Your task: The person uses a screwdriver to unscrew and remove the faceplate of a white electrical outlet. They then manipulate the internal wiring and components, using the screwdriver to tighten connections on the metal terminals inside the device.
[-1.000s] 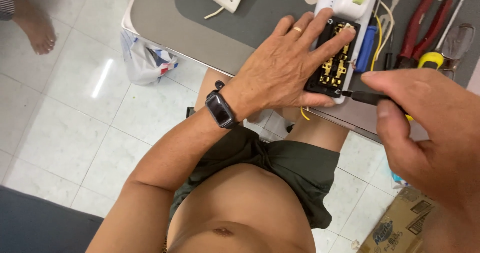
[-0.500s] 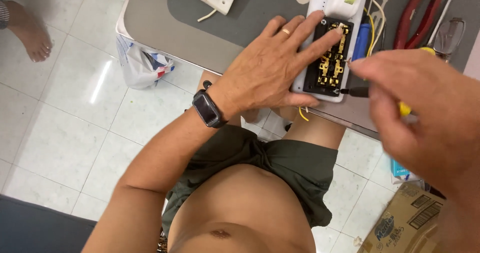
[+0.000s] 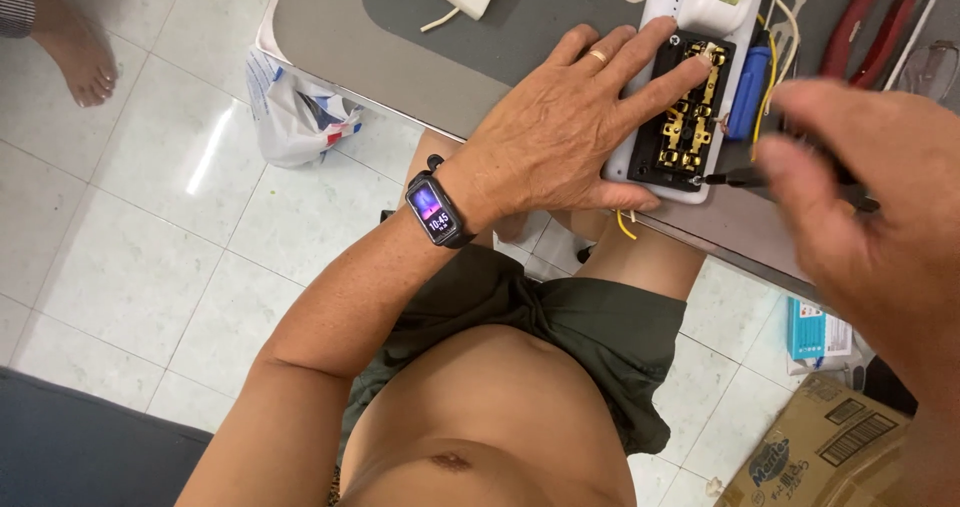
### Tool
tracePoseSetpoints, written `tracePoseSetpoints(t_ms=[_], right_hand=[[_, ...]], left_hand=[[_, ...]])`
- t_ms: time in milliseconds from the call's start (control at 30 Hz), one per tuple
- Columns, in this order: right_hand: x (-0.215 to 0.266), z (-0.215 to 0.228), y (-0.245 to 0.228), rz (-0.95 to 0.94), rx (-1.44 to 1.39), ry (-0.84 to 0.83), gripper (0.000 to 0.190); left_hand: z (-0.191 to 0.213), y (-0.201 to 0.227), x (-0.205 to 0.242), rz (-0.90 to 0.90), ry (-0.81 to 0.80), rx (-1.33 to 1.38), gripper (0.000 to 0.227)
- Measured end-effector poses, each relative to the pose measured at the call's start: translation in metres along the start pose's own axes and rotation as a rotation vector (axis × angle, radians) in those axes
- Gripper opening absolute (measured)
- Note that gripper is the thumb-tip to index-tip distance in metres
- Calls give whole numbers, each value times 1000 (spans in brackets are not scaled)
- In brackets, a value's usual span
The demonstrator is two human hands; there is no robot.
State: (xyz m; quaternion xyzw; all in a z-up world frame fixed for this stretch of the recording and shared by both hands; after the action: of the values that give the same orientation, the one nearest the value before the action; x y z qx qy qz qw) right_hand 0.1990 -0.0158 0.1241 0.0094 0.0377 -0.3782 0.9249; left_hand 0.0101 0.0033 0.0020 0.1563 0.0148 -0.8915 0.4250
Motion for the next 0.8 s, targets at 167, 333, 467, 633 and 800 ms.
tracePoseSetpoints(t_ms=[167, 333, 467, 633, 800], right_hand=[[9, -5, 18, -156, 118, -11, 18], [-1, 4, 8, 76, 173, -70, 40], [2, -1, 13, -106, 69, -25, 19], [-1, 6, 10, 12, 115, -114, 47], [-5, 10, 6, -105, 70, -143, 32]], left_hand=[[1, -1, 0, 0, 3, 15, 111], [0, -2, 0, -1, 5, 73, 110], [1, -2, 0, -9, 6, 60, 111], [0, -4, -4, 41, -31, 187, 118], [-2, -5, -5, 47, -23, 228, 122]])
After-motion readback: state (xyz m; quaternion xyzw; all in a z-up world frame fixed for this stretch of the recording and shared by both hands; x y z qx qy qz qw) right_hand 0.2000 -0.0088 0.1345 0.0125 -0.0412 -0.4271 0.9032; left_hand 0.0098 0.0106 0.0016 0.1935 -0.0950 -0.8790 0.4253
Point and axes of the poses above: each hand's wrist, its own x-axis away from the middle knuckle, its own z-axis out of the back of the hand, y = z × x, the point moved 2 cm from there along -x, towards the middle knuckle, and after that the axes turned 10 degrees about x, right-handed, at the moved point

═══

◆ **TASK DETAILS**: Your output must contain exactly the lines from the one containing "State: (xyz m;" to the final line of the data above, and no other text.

◆ **PROBLEM SOLUTION**:
State: (xyz m; quaternion xyzw; all in a z-up world frame fixed for this stretch of the recording and shared by both hands; after the action: of the values that give the same orientation, the one nearest the value before the action; x y z qx qy qz qw) right_hand 0.1990 -0.0158 0.1241 0.0094 0.0377 -0.3782 0.9249; left_hand 0.0101 0.0033 0.0020 0.1563 0.0148 -0.8915 0.4250
Motion for the next 0.8 s, targets at 167, 333, 467, 633 and 800 ms.
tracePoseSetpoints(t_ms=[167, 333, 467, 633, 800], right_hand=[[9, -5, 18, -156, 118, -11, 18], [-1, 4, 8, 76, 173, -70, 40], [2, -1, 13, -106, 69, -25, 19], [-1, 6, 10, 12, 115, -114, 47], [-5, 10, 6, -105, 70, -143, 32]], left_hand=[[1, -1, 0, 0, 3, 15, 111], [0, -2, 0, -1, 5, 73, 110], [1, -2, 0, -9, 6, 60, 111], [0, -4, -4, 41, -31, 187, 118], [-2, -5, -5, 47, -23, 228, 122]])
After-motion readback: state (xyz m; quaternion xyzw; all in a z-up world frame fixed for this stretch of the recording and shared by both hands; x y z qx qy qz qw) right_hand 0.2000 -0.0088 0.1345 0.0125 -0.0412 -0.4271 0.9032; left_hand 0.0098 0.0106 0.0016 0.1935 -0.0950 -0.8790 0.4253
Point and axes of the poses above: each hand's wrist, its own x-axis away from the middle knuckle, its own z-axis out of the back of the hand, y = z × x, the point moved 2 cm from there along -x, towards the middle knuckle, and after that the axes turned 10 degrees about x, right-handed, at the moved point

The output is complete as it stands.